So, with the help of Echo360, he devised a flipped model for the classroom.
In 2012, that flipped model looked like this:
At home, before class, students watched brief lecture modules, which introduced them to the day’s content. They also read a textbook — the same, introductory-level book as in 2011 — before they arrived.
When they got to class, Mumper would begin by asking them “audience response” questions. He’d put a multiple-choice question about the previous night’s lectures on a PowerPoint slide and ask all the students to respond via small, cheap clickers. He’d then look at their response, live, as they answered, and address any inconsistencies or incorrect beliefs revealed. Maybe 50 percent of the class got the wrong answer to one of these questions: This gave him an opportunity to lecture just enough so that students could understand what they got wrong.
Then, the class would split up into pairs, and Mumper would ask them a question which required them to apply the previous night’s content, such as: “Given your knowledge of the skin and transdermal delivery, describe how you might treat this patient who had breakthrough cancer pain.” The pairs would discuss an answer, then share their findings with the class. At the end of that section, Mumper would go over any points relevant to the question which he felt the class failed to bring up.

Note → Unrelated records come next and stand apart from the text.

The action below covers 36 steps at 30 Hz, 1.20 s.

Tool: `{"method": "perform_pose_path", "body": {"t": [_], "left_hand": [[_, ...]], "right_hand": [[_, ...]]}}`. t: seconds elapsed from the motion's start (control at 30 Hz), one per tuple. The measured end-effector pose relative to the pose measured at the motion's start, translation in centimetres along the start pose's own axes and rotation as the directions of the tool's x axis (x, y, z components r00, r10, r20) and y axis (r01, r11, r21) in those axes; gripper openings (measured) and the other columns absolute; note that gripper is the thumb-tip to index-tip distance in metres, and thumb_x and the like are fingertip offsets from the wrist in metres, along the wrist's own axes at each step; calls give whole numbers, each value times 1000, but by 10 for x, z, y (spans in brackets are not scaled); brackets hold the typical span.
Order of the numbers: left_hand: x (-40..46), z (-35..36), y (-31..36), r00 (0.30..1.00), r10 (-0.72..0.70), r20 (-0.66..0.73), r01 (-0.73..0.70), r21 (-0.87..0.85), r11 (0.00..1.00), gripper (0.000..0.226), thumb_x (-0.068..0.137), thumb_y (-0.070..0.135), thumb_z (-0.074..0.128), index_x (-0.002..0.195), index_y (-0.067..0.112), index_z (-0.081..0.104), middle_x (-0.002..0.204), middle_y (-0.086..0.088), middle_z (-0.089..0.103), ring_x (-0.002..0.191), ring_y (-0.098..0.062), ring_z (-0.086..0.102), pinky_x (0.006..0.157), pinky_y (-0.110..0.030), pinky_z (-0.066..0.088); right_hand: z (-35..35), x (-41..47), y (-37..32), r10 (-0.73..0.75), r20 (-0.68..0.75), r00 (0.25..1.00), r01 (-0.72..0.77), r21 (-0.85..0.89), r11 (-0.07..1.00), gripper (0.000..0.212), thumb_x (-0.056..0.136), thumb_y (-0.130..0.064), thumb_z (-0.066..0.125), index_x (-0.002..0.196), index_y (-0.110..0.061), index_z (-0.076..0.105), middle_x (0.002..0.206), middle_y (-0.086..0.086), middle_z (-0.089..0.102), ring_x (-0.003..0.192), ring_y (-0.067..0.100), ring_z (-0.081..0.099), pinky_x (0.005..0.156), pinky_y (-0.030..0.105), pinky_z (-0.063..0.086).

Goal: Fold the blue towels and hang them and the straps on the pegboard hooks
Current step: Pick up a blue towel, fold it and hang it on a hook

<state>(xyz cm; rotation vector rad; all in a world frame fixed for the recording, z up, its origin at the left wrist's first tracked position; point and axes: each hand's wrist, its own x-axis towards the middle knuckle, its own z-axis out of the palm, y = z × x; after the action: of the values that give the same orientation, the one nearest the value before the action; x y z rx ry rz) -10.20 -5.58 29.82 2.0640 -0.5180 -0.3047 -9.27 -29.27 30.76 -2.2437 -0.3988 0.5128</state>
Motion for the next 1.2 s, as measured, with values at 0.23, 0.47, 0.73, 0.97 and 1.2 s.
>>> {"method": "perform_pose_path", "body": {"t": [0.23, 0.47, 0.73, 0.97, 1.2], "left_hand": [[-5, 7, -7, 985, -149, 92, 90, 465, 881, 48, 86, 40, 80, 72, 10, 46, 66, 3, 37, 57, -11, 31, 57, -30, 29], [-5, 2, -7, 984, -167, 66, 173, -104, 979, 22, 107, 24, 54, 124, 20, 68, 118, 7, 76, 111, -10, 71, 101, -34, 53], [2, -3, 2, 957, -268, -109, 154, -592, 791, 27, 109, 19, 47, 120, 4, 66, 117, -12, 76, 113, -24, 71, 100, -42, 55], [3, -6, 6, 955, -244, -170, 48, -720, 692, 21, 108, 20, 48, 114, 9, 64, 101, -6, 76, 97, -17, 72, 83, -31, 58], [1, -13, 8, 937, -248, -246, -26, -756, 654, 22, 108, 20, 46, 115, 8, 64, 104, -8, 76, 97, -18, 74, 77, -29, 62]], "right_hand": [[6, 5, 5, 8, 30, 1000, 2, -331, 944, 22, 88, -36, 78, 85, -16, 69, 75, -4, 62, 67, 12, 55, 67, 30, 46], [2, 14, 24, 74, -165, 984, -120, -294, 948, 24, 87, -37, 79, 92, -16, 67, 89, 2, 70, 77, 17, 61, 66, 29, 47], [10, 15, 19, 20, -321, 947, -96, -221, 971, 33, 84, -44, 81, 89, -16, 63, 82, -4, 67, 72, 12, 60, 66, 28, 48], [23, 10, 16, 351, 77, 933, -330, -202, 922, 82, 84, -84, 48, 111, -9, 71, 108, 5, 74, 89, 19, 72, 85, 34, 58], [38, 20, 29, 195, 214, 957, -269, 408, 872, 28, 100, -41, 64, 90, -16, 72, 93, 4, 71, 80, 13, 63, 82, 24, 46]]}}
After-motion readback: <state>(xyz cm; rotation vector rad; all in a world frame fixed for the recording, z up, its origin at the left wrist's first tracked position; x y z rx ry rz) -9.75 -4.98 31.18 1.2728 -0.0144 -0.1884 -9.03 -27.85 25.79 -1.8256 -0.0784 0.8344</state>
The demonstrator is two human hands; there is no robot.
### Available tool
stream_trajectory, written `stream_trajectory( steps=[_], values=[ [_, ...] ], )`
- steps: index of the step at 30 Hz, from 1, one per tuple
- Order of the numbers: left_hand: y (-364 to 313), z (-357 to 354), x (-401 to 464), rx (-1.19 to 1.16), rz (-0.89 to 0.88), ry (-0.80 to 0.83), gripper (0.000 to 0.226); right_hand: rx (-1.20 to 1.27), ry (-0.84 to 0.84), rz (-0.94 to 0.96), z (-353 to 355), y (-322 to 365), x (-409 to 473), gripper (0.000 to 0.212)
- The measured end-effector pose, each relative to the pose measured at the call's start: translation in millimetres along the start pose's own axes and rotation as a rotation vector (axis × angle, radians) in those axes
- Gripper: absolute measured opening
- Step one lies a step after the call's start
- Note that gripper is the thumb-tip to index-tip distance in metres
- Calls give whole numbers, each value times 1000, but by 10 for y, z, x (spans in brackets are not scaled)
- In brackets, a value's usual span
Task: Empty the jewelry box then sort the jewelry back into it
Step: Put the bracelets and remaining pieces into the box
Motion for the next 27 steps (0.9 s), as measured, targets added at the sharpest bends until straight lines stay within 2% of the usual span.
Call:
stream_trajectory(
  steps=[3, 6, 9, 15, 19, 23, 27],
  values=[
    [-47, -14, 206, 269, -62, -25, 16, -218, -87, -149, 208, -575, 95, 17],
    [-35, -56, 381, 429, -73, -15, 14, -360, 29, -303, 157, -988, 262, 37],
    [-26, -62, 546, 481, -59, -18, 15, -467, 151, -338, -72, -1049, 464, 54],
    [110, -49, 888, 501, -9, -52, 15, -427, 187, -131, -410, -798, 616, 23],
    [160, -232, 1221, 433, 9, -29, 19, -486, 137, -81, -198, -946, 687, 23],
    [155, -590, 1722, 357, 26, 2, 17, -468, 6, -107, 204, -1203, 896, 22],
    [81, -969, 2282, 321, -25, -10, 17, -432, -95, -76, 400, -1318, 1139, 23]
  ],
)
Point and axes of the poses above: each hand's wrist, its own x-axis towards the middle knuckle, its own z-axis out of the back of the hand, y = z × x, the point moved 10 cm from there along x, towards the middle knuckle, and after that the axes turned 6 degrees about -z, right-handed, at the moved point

In 2012, in class’s final section, a team of students would give a 10 minute presentation to the rest of the class based on the previous night’s reading, then lead a discussion about it. Mumper would then conduct a quiz.
Student presentations were students’s least favorite part of the class, and in 2013 they was replaced. In 2013, too, Mumper removed the introductory reading and replaced it with a “carefully selected” clincal study about the day’s topic. Instead of presenting (or taking a quiz, which was relegated to after-class online work), students read a clinical study and discussed it together and then as a class.
Then, they’d go home, watch the lecture-modules, do some reading, come back in and do it all again.
“To be honest, upfront, there was a lot of, I don’t know, I guess a little bit of complaining,” Natalie Young, the Pharm.D. student, told me, “because we just were used to just going to class and not having to do so much preparation for the class.”
“And with this,” she said, “you actually have to do reading or watch the [lecture modules], you actually have to prepare for the class.”
She added, too, that Mumper’s course succeeded because of how well he implemented the technology and flipped structure. “In terms of execution, I’ve had professors who were kinda committed to this way of teaching, and so they would halfway do it.”
“So it was kind of awkward,” she said. “You’d sit there and you’d have the first hour or 45 minutes of lecture, then they’d want you to get into small groups, and they couldn’t figure how they wanted the groups. In some classes, it didn’t work so well, because the professor didn’t have a set structure that they wanted to follow and stick to.”